MIAMI (AP) _ Jurors in Jose Padilla's trial heard intercepted phone calls Thursday in which Osama bin Laden is mentioned, as prosecutors tried to cement a link between the al-Qaida leader and the accused terrorist operative.

In a call on Sept. 3, 2000, co-defendant Adham Amin Hassoun asks Mohamed Hesham Youssef the whereabouts of Padilla, whom he identifies by an alias, Ibrahim.

``Ibrahim is a little farther south,'' Youssef tells Hassoun, according to an FBI translation from Arabic. ``He is supposed to be at Osama's and then he might be able to go from Osama's ... to go a little farther north.''

Prosecutors did not specify where they believed Padilla was at the time of that call. Youssef was indicted in the Miami case but is in custody in Egypt and not part of the trial.

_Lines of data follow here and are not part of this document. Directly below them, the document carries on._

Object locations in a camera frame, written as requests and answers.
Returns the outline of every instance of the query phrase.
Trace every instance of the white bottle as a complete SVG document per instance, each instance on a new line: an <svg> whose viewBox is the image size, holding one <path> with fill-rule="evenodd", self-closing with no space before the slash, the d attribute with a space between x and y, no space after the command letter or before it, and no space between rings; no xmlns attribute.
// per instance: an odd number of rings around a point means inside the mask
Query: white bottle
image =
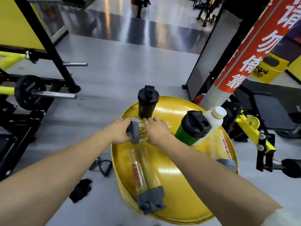
<svg viewBox="0 0 301 226"><path fill-rule="evenodd" d="M208 110L204 113L204 117L207 118L209 124L212 126L207 135L198 139L192 146L197 146L208 138L215 130L217 130L223 124L223 118L227 115L226 110L223 107L216 106L213 110Z"/></svg>

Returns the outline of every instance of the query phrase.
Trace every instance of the white chinese characters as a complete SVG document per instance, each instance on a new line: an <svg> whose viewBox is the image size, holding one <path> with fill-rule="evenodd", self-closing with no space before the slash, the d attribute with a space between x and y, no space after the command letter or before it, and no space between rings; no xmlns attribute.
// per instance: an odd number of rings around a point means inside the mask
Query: white chinese characters
<svg viewBox="0 0 301 226"><path fill-rule="evenodd" d="M243 67L239 70L242 71L248 71L251 73L256 66L259 65L259 63L262 61L262 57L256 58L255 55L252 55L249 59L243 61Z"/></svg>
<svg viewBox="0 0 301 226"><path fill-rule="evenodd" d="M230 88L237 88L246 79L246 77L247 76L240 74L234 75L232 76L233 79L227 83L227 86L229 86Z"/></svg>
<svg viewBox="0 0 301 226"><path fill-rule="evenodd" d="M266 41L263 44L259 44L257 49L257 52L265 51L265 54L269 53L273 47L278 43L279 40L283 38L282 35L277 35L278 31L273 31L270 35L266 36L265 38L262 38L262 41Z"/></svg>
<svg viewBox="0 0 301 226"><path fill-rule="evenodd" d="M286 13L281 17L277 24L283 24L283 28L288 26L290 29L301 17L301 5L299 5L301 0L295 0L293 5L287 5Z"/></svg>

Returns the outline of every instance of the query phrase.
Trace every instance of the black logo on yellow bin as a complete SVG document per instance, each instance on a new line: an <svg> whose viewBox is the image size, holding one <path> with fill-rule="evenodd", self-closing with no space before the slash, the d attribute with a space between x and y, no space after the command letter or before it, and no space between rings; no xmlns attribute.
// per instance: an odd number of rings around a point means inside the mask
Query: black logo on yellow bin
<svg viewBox="0 0 301 226"><path fill-rule="evenodd" d="M261 78L263 75L269 73L269 70L265 70L260 66L255 67L253 70L253 75L256 76L257 78Z"/></svg>

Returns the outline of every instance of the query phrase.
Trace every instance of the right arm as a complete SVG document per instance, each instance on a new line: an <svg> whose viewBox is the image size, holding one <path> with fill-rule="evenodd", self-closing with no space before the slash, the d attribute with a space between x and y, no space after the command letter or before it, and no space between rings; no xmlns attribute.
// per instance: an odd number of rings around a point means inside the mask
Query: right arm
<svg viewBox="0 0 301 226"><path fill-rule="evenodd" d="M165 152L223 226L260 226L281 208L235 172L176 139L157 116L144 123L149 144Z"/></svg>

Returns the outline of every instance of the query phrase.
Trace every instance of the hand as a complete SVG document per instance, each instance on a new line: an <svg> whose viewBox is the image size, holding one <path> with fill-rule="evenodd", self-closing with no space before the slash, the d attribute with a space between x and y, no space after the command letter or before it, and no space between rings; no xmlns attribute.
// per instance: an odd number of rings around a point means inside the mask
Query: hand
<svg viewBox="0 0 301 226"><path fill-rule="evenodd" d="M143 118L146 133L148 134L148 143L153 146L158 146L162 139L171 135L167 129L165 121L161 121L158 116L154 118Z"/></svg>
<svg viewBox="0 0 301 226"><path fill-rule="evenodd" d="M130 141L130 137L126 134L126 129L130 125L130 118L120 118L106 126L103 131L107 133L107 137L113 144L123 144Z"/></svg>

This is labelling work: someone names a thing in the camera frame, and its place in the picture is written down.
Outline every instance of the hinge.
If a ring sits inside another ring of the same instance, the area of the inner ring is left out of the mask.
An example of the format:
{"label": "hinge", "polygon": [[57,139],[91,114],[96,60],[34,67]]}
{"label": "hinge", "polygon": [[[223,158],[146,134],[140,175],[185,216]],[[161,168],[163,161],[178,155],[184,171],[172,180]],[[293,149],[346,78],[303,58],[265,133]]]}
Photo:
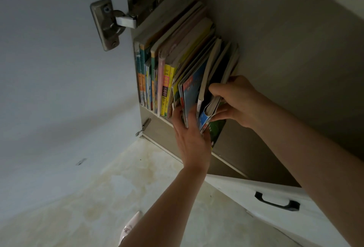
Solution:
{"label": "hinge", "polygon": [[119,35],[126,27],[137,28],[164,0],[132,0],[129,12],[114,10],[111,0],[93,2],[90,6],[104,51],[116,48]]}
{"label": "hinge", "polygon": [[140,133],[143,133],[147,129],[147,127],[151,121],[152,121],[151,118],[148,118],[146,121],[144,121],[142,129],[138,133],[136,133],[135,136],[138,137],[140,135]]}

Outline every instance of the stack of books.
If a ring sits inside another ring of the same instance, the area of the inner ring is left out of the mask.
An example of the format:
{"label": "stack of books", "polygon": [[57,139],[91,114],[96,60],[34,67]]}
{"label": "stack of books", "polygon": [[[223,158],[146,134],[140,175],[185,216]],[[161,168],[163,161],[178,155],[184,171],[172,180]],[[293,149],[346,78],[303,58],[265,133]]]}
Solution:
{"label": "stack of books", "polygon": [[134,39],[140,104],[167,119],[181,105],[188,127],[188,112],[197,103],[199,129],[210,127],[212,146],[225,121],[210,123],[221,98],[208,88],[226,83],[239,59],[238,47],[215,30],[202,2],[182,0]]}

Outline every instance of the person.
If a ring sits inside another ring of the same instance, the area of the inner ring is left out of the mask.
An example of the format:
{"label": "person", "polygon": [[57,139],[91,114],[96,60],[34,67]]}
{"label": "person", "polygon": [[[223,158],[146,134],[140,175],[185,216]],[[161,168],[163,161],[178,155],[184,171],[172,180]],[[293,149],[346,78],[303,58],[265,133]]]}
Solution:
{"label": "person", "polygon": [[[214,96],[226,103],[214,120],[233,119],[253,129],[290,171],[352,247],[364,246],[364,162],[322,136],[254,89],[243,76],[212,84]],[[120,247],[179,246],[211,160],[209,131],[200,134],[196,106],[189,128],[181,108],[172,123],[183,169],[121,242]]]}

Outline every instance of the white drawer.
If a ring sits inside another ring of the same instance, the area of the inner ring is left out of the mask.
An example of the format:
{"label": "white drawer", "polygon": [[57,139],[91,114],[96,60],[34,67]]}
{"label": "white drawer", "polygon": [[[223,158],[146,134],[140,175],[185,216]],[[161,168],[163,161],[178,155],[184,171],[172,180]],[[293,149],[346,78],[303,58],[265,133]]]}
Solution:
{"label": "white drawer", "polygon": [[302,188],[215,175],[206,181],[264,222],[322,247],[350,247]]}

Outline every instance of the drawer handle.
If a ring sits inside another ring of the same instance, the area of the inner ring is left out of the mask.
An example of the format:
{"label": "drawer handle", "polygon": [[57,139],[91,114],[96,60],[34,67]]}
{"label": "drawer handle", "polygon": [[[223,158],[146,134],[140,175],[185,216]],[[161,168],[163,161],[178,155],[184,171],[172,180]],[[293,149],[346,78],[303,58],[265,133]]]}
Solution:
{"label": "drawer handle", "polygon": [[271,205],[271,206],[276,207],[276,208],[285,209],[286,211],[298,212],[300,210],[300,203],[298,203],[296,201],[293,201],[293,200],[289,200],[289,203],[288,203],[287,206],[280,206],[280,205],[277,205],[277,204],[274,204],[274,203],[264,201],[263,200],[263,194],[260,193],[260,192],[255,193],[255,198],[258,199],[259,201],[263,202],[263,203],[266,203],[266,204]]}

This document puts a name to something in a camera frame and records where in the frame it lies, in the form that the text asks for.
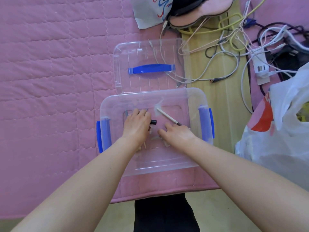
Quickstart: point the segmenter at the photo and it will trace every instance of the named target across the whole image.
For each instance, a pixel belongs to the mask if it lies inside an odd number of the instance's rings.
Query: pink bedsheet
[[[241,1],[241,10],[243,12],[245,3],[248,0]],[[252,0],[253,6],[257,6],[261,0]],[[309,0],[266,0],[264,4],[257,9],[255,12],[254,19],[257,23],[262,25],[267,25],[273,22],[284,22],[289,23],[293,26],[303,25],[305,29],[309,29]],[[253,41],[257,38],[257,33],[260,27],[254,26],[246,30],[250,39]],[[260,87],[257,85],[257,79],[255,77],[254,69],[252,63],[250,63],[251,69],[251,100],[253,109],[257,107],[260,101],[263,99],[263,94],[261,93]],[[270,77],[270,82],[263,85],[263,90],[268,91],[270,85],[280,82],[278,75],[273,75]]]
[[[130,0],[0,0],[0,218],[27,215],[98,155],[114,47],[160,30],[139,31]],[[112,203],[214,188],[199,167],[123,177]]]

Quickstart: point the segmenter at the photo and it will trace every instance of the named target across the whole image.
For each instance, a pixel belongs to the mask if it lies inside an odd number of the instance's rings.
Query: blue connector
[[[243,23],[243,28],[250,28],[257,23],[255,19],[246,18]]]

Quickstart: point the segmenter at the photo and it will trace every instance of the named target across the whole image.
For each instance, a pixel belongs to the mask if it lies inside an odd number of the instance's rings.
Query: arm
[[[309,192],[284,177],[197,138],[186,126],[159,134],[198,163],[262,231],[308,231]]]
[[[138,109],[124,124],[123,136],[80,169],[26,216],[13,232],[94,231],[131,157],[146,140],[150,113]]]

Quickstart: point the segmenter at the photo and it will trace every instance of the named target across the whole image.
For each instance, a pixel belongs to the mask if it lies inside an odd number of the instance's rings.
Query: hand
[[[149,112],[146,110],[139,111],[135,108],[125,121],[122,137],[135,143],[137,148],[140,147],[149,135],[150,121],[151,114]]]
[[[185,125],[173,126],[170,123],[165,123],[167,132],[163,129],[159,129],[159,135],[171,146],[178,149],[181,152],[185,151],[185,148],[190,146],[192,142],[197,138],[191,130]]]

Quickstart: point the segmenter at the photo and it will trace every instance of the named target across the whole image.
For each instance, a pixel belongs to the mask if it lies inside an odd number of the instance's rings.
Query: pink eye mask
[[[174,27],[186,28],[201,18],[221,15],[232,6],[232,3],[233,0],[206,0],[187,14],[171,16],[169,22]]]

Less than six weeks after the call, Hassoun reaches two unidentified men prosecutors say were staying at a guest house in the Republic of Georgia, where mujahadeen are suspected of waiting to enter Chechnya and engage in violent jihad.

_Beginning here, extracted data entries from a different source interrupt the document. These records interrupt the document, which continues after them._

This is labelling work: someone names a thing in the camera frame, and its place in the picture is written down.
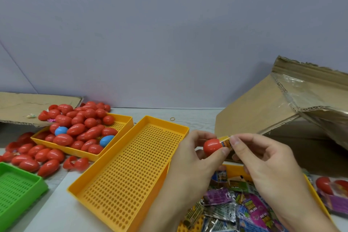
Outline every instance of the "pile of red eggs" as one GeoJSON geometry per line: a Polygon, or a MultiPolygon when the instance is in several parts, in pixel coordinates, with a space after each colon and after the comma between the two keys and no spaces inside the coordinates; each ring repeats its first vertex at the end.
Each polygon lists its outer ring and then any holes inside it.
{"type": "MultiPolygon", "coordinates": [[[[11,162],[22,170],[37,174],[46,178],[59,169],[61,162],[65,160],[65,154],[58,149],[46,148],[43,145],[36,145],[31,136],[33,132],[26,132],[20,135],[15,142],[11,142],[5,148],[6,152],[0,156],[0,162],[11,162]]],[[[39,138],[44,136],[43,132],[38,134],[39,138]]],[[[63,168],[71,170],[85,170],[89,166],[87,158],[77,159],[75,156],[65,160],[63,168]]]]}
{"type": "Polygon", "coordinates": [[[96,104],[89,101],[75,109],[66,104],[51,105],[48,110],[48,112],[40,113],[39,120],[55,119],[55,123],[50,126],[49,131],[42,132],[42,136],[35,136],[35,138],[99,154],[103,147],[99,145],[97,138],[115,136],[118,133],[116,129],[105,127],[105,125],[112,125],[115,119],[113,116],[107,115],[110,106],[102,102],[96,104]],[[59,127],[67,128],[66,133],[57,134],[56,130],[59,127]]]}

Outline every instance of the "yellow plastic basket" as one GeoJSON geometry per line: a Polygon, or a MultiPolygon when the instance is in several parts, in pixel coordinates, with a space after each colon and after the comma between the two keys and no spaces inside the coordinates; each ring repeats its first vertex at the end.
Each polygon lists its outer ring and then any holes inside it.
{"type": "Polygon", "coordinates": [[[145,116],[67,189],[113,231],[135,232],[189,128],[145,116]]]}
{"type": "MultiPolygon", "coordinates": [[[[232,177],[235,177],[235,176],[243,175],[245,180],[252,181],[251,176],[248,175],[244,171],[244,168],[243,168],[242,165],[231,165],[231,164],[224,164],[224,165],[227,168],[226,169],[226,171],[227,171],[227,178],[232,178],[232,177]]],[[[320,200],[317,192],[315,191],[314,187],[311,185],[311,183],[309,182],[307,177],[306,177],[306,180],[307,180],[308,189],[309,189],[311,195],[313,196],[313,198],[317,202],[317,204],[320,207],[320,209],[324,212],[324,214],[332,221],[331,216],[330,216],[328,210],[326,209],[326,207],[323,204],[323,202],[320,200]]],[[[204,216],[202,215],[202,217],[196,222],[194,227],[191,228],[190,230],[188,230],[187,227],[183,223],[180,223],[179,227],[177,228],[177,232],[201,232],[202,225],[203,225],[203,218],[204,218],[204,216]]]]}
{"type": "Polygon", "coordinates": [[[131,116],[123,116],[123,115],[117,115],[117,114],[111,114],[111,113],[107,113],[107,115],[113,116],[115,118],[115,122],[112,125],[107,126],[107,127],[116,129],[118,131],[118,133],[109,142],[109,144],[107,144],[107,146],[102,150],[102,152],[99,153],[98,155],[92,154],[92,153],[89,153],[86,151],[80,151],[80,150],[73,149],[73,148],[66,147],[66,146],[60,146],[60,145],[54,144],[52,142],[48,142],[45,140],[35,138],[35,136],[37,136],[37,134],[39,134],[40,132],[44,132],[44,131],[49,130],[49,127],[45,127],[44,129],[40,130],[38,133],[33,135],[31,137],[31,139],[33,141],[35,141],[35,143],[38,145],[44,145],[44,146],[49,147],[49,148],[56,148],[56,149],[59,149],[59,150],[65,152],[66,154],[75,155],[75,156],[80,157],[80,158],[86,157],[90,161],[96,161],[106,151],[108,151],[113,145],[115,145],[115,143],[118,142],[120,140],[120,138],[122,138],[134,126],[133,118],[131,116]]]}

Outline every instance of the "person's left hand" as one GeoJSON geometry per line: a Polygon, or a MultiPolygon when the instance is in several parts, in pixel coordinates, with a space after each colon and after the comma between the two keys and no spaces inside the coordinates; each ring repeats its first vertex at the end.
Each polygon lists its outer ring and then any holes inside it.
{"type": "Polygon", "coordinates": [[[224,162],[230,150],[223,147],[205,158],[202,147],[215,134],[194,130],[179,143],[169,166],[167,178],[160,193],[171,194],[177,204],[187,211],[207,191],[214,172],[224,162]]]}

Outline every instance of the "fingernail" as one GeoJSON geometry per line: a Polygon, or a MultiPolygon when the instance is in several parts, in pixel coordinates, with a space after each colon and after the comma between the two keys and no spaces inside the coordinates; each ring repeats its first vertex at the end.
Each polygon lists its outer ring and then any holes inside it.
{"type": "Polygon", "coordinates": [[[230,137],[230,142],[231,142],[232,146],[234,146],[234,145],[237,145],[240,142],[240,139],[237,138],[236,136],[231,136],[230,137]]]}
{"type": "Polygon", "coordinates": [[[228,147],[223,147],[222,148],[222,153],[227,156],[230,153],[230,149],[228,147]]]}

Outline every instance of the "cardboard box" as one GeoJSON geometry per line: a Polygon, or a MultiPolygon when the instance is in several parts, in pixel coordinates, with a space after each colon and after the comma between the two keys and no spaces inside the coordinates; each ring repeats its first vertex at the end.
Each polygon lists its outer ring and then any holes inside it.
{"type": "Polygon", "coordinates": [[[82,100],[82,97],[0,92],[0,122],[45,127],[52,123],[37,119],[41,111],[54,104],[68,104],[75,108],[82,100]],[[29,114],[36,115],[36,118],[27,118],[29,114]]]}
{"type": "Polygon", "coordinates": [[[217,137],[246,132],[288,144],[310,173],[348,177],[348,74],[278,56],[216,116],[217,137]]]}

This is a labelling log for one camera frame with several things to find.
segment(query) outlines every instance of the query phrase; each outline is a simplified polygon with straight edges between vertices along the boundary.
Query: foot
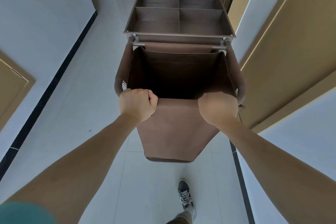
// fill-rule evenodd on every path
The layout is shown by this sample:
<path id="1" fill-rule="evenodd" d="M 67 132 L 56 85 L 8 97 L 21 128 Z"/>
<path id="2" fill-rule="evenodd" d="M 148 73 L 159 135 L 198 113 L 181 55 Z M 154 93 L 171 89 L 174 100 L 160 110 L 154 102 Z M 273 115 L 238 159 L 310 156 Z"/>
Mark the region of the foot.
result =
<path id="1" fill-rule="evenodd" d="M 180 201 L 183 205 L 183 209 L 187 210 L 188 207 L 192 207 L 192 209 L 194 210 L 194 211 L 190 211 L 190 213 L 193 212 L 193 214 L 191 214 L 191 217 L 192 217 L 192 221 L 194 222 L 196 219 L 196 210 L 195 210 L 193 200 L 190 195 L 189 186 L 186 183 L 186 181 L 180 180 L 177 190 L 178 190 L 178 194 L 180 197 Z"/>

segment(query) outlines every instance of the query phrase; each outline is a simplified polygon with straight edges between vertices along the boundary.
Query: white shoelace
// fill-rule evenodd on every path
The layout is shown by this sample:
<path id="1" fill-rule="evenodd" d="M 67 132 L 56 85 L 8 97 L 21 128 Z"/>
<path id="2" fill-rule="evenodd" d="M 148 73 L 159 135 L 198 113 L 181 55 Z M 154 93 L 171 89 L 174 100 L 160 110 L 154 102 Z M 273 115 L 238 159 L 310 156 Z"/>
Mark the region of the white shoelace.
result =
<path id="1" fill-rule="evenodd" d="M 191 203 L 191 196 L 189 191 L 183 191 L 180 194 L 180 201 L 183 205 L 189 205 Z"/>

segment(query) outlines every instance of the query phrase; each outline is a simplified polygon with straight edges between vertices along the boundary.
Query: person's left arm
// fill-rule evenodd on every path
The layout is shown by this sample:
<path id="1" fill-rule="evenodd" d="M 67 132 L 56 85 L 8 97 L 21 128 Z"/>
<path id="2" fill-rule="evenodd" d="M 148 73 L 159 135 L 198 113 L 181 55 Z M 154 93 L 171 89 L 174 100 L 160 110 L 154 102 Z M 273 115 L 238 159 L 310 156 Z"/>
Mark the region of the person's left arm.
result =
<path id="1" fill-rule="evenodd" d="M 49 211 L 59 224 L 78 223 L 103 183 L 128 135 L 155 111 L 151 90 L 125 90 L 120 116 L 102 131 L 53 163 L 6 202 L 27 202 Z"/>

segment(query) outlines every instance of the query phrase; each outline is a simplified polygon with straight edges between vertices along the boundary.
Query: forearm
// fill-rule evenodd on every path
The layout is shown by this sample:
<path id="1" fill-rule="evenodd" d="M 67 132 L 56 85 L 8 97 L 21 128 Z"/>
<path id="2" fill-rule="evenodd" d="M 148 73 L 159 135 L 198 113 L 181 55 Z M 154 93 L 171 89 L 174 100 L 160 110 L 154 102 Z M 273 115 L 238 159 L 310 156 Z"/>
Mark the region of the forearm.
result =
<path id="1" fill-rule="evenodd" d="M 45 207 L 60 224 L 78 222 L 105 179 L 120 147 L 137 124 L 138 120 L 132 116 L 119 116 L 7 201 L 27 201 Z"/>
<path id="2" fill-rule="evenodd" d="M 336 223 L 336 182 L 232 120 L 218 128 L 236 146 L 289 223 Z"/>

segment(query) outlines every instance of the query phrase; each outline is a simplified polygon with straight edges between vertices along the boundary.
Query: fist
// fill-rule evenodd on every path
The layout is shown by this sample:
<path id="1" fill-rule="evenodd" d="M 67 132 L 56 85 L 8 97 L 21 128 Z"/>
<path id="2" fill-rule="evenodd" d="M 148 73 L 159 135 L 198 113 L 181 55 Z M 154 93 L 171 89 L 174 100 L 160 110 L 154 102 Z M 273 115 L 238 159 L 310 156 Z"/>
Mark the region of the fist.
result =
<path id="1" fill-rule="evenodd" d="M 216 127 L 235 119 L 238 114 L 237 99 L 223 92 L 205 93 L 198 100 L 198 107 L 204 120 Z"/>
<path id="2" fill-rule="evenodd" d="M 158 97 L 151 90 L 126 89 L 119 98 L 120 114 L 133 116 L 141 123 L 155 112 L 157 103 Z"/>

``Do you know what happened with Abu Abdallah, the Puerto Rican?'' Hassoun asks about Padilla in that call, on Oct. 15, 2000.

An unidentified man responds: ``Abu Abdallah, who is Ibrahim, is in Afghanistan.''

Prosecutors say Padilla filled out a form to attend an al-Qaida training camp in Afghanistan that purportedly produced hundreds of potential terrorist operatives. Defense attorneys say the presence of Padilla's fingerprints only on the outside of the first and last pages suggests he was simply handed the form.

The defense unsuccessfully sought to prevent jurors from hearing conversations about bin Laden and other well-known Islamic extremist leaders, claiming it would make Padilla, Hassoun and the third defendant, Kifah Wael Jayyousi, appear more guilty.

The three defendants are accused of being a part of a North American support cell for Islamic extremists in Bosnia, Chechnya, Afghanistan and elsewhere. All have pleaded not guilty but face possible life sentences if convicted.

Prosecutors have been relying on FBI agent John T. Kavanaugh to interpret terminology used in the wiretaps they are playing for jurors. They completed their questioning of Kavanaugh on Thursday, and Ken Swartz, an attorney for Hassoun, began cross-examination, attempting to whittle away at the agent's credibility.

Swartz rejected Kavanaugh's description of the defendants' conversations as including code. And he noted the agent testified during an appearance before a grand jury that ``the code was laughable,'' attempting to make the point that if it was so easy to decipher it might not have been code at all.

Kavanaugh has offered definitions for words used on the wiretaps: tourism meant jihad, clubs indicated mujahadeen units, sports equipment was weaponry, and so on. But Swartz noted the agent does not speak Arabic and badgered him on the definitions he offered.

``I could tell you what it looks like to me,'' Kavanaugh said, ``but I can't tell you what was in his head.''

Padilla, 36, a former Chicago gang member and Muslim convert, has been in federal custody since his May 2002 arrest at O'Hare International Airport. He was held for 3 1/2 years at a Navy brig as an enemy combatant.

He was initially accused of plotting to detonate a radioactive ``dirty bomb'' inside the United States, but those allegations are not part of the Miami case.